This one is all about pitching, pitching, pitching

CINCINNATI — For those hoping to see Brandon Finnegan on the mound as a starter for the Cincinnati Reds, hold on to those hopes.

There was a chance he would be called up from Louisville to make Wednesday’s start because it is his turn, but the Cincinnati Reds have decided to go a different way.

Instead they are bringing back Keyvius Sampson on three days of rest because he pitched only three innings in his previous start.

AFTER A COUPLE OF eye-popping start when he was called up, the 24-year-old Sampson has fallen upon tough times in his last few starts.

“He is getting acclimated to the big leagues and we are trying to find where he is best situated,” said manager Bryan Price. “We have a real need for starting pitching here and we’ll be bringing up some of the guys who were in the rotation in Louisville tomorrow.

“Keyvius has the stuff to start, but he just needs to harness his command like he did his first couple of times out because that works as a starter,” said Price.

SPEAKING OF TOUGH time, the Kansas City Royals must wonder if the Reds sent them the real Johnny Cueto or they were sent an impostor wearing

Jheri curls.

Cueto is 0-and-4 over his last four starts and has pitched only 20 innings and given up 37 hits and 20 runs, a 9.45 earned run average.
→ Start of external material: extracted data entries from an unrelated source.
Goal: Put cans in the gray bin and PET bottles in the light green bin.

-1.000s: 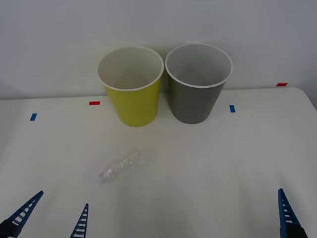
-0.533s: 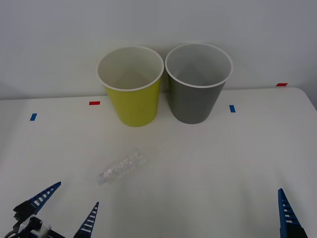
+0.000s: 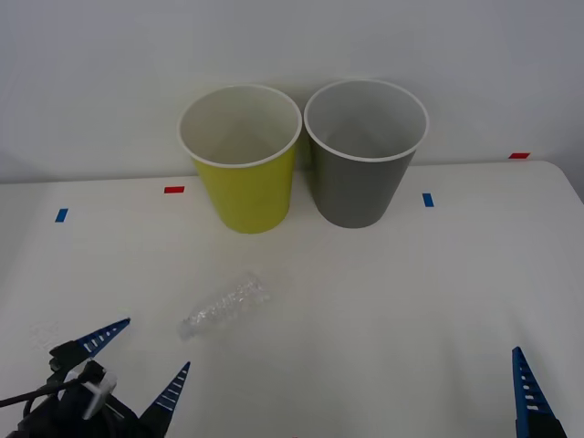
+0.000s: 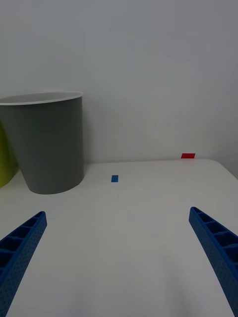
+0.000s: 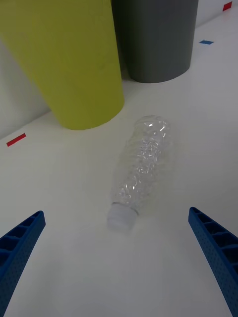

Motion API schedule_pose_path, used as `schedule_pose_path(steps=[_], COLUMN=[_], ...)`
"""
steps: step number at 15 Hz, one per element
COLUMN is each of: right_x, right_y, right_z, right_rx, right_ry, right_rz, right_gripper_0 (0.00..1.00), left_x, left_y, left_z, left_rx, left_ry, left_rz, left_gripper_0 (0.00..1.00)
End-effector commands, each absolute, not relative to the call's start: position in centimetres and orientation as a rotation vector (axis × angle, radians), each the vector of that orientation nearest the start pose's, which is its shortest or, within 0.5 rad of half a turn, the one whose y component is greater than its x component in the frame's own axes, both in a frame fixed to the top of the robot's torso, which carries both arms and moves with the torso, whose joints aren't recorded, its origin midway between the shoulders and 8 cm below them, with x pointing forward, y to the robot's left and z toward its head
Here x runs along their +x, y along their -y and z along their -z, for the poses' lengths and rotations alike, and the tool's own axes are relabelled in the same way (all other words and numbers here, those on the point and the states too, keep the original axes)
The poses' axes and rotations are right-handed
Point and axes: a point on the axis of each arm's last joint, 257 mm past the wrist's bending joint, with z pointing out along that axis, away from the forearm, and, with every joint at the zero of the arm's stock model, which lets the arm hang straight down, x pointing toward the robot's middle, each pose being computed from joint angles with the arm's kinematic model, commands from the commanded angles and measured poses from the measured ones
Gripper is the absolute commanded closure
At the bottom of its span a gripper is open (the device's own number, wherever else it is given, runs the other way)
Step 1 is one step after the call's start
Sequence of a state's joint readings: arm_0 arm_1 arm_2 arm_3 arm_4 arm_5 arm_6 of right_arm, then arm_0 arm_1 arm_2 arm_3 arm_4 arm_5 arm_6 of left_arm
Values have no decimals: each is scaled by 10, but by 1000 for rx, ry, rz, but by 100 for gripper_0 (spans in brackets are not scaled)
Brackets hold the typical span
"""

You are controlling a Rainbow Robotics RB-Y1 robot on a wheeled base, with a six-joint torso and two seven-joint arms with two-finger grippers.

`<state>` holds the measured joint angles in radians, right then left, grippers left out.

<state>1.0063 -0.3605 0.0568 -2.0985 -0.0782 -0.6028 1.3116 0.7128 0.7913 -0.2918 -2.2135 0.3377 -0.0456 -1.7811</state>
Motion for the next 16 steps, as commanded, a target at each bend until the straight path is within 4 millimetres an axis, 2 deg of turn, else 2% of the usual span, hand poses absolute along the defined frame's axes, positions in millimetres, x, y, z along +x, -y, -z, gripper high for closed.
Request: schedule_pose_path(steps=[1,5,9,13,16], right_x=[251,251,251,251,251], right_y=[308,308,308,308,308], right_z=[194,194,194,194,194], right_rx=[-9,-9,-9,-9,-9], right_ry=[-1454,-1454,-1454,-1454,-1454], right_rz=[-43,-43,-43,-43,-43], right_gripper_0=[0,0,0,0,0], left_x=[317,324,333,334,336], left_y=[-208,-202,-197,-183,-169], left_z=[262,265,259,258,261], left_rx=[749,857,948,1010,1113], left_ry=[-1791,-1903,-1999,-2088,-2102], left_rz=[67,38,-8,46,10], left_gripper_0=[0,0,0,0,0])
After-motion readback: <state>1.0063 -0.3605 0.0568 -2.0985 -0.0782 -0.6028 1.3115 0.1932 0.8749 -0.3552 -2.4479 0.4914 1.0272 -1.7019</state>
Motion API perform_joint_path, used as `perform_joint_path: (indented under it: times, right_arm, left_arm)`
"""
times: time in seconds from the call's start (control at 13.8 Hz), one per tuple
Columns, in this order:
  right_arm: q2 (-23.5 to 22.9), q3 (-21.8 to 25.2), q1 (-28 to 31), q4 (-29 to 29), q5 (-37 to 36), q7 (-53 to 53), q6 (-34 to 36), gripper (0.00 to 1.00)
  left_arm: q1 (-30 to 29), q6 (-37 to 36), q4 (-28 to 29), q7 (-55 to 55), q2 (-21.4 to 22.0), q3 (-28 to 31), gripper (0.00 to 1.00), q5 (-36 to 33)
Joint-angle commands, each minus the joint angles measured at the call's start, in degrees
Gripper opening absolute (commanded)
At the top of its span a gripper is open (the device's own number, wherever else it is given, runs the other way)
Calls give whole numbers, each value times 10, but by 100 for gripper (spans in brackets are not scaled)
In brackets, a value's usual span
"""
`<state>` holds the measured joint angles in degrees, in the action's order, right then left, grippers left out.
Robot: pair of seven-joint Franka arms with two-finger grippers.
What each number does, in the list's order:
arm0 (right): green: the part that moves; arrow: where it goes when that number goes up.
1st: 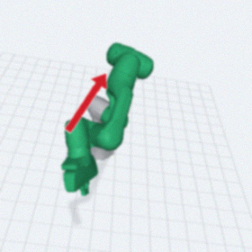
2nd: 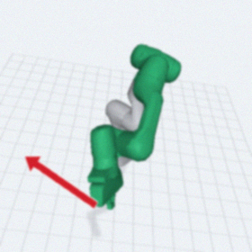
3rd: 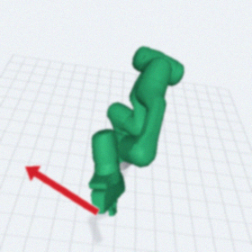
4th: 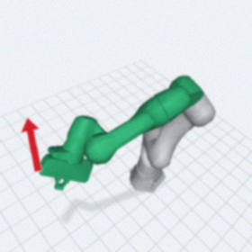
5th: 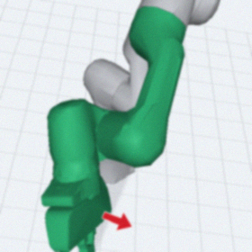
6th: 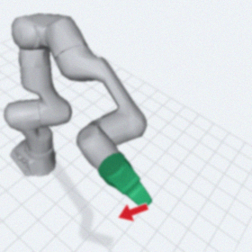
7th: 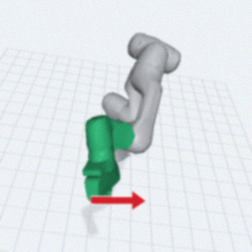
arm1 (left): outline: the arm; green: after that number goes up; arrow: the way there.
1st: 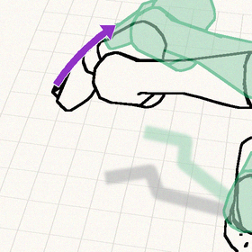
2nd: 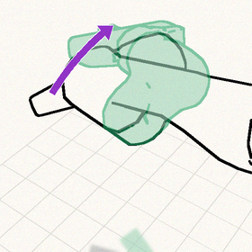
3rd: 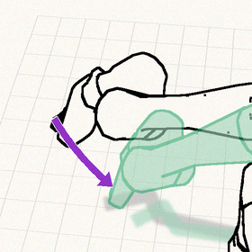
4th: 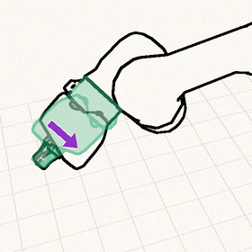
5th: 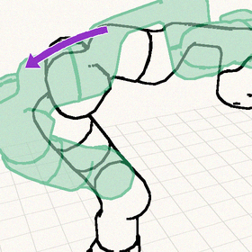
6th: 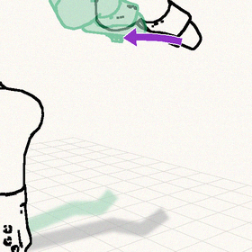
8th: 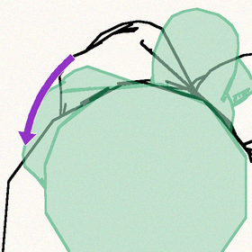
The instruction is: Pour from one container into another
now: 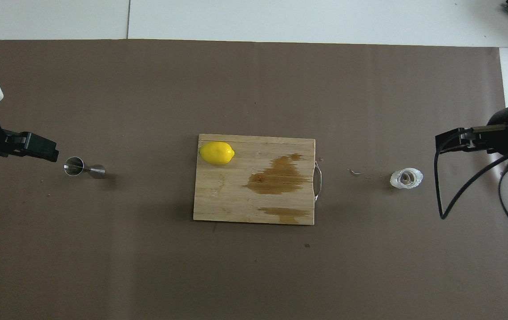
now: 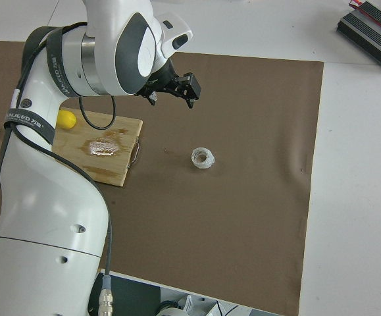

“Yeah, it is surprising to me,” said Price. “He isn’t a guy who gives up a bevy of hits and runs. Any pitcher can go through that and they do. We just haven’t seen that in some time with Johnny, even when he was having all those health issues in 2013.

“When he was pitching with modest stuff in comparison to what he normally has, he almost always gave us a good start,” Price added. “It might be as simple as getting on the same page with the catcher in utilizing his mix of pitches the way he typically does.

“He is too good for this to last. He is so good,” said Price. “He is going to be the guy they want him to be in the postseason and I feel very confident of that.”

AND SPEAKING OF tough times closer to home, relief pitcher J.J. Hoover suddenly is back in last season’s mode when the home run ball bit him time and time again. He has given up home runs in his last three appearances after pitching phenomenally well from May through August, constructing a 7-and-0 record with a 1.74 earned run average.

Through August he had made 57 appearances over 59 innings and given up only 33 hits and 11 earned runs while accumulating 15 holds.

So what is happening in September?

“We wish we had had stretches from our bullpen like J.J. hss had this year,” said Price. “If we had had everyone in our buillpen pitch with the consistency J.J. has we’d be in a little bit better place than are right now.

“It is simply a stretch, a little bit of a period like hitters sometime have,” he added. “He is missing some locations and hitters are seeing the ball a little earlier during his delivery. He is opening a bit early so his release point is where you can see the ball just a split-second earlier so they have more time to make a decision on whether it is a good pitch to hit or not.”

AS THE INNINGS mount, time and innings are running out on some of the young pitchers in the rotation. What is the grand plan — a six-man rotation or tandem starts (two starters, one following the other in the same game)?

“We’d talked about a six-man rotation, but the challenge for that is we are going to lose a couple of starters in September due to their innings constraints (Raisel iglesias, Michael Lorenaen, Sampson and John Lamb are possibilities for shutdowns),” said Price.

“To be able to keep a six-man rotation in September is unrealistic,” he added. “To me, it is that we will see relief pitchers in games a lot earlier. After more call-ups we’ll have a surplus of relief pitchers, some guys who can throw multiple innings.”

Price said the team might go as far as having a starter, but also announcing that theree will be a first-man-in relief pitcher scheduled to follow the starter after a few innings.

“We always have an understanding of who the first pitcher will be out of the bullpen in a game if we have a short start,” he said. “We will have to have a length-guy in our back pocket for most of our remaining starts.”

THE PENSACOL BLUE WAHOOS did something no other Reds Class AA team has done for a decade — they clinched a spot in the Southern League playoffs Sunday, one day before the end of the regular season, with a 15-2 win over Mobile. The Reds affiliate in the Southern League had the longest stretch of not making the playoffs of any organization in the majors. They hadn’t qualified for the playoffs since the Chattanooga Lookouts made it in 2006.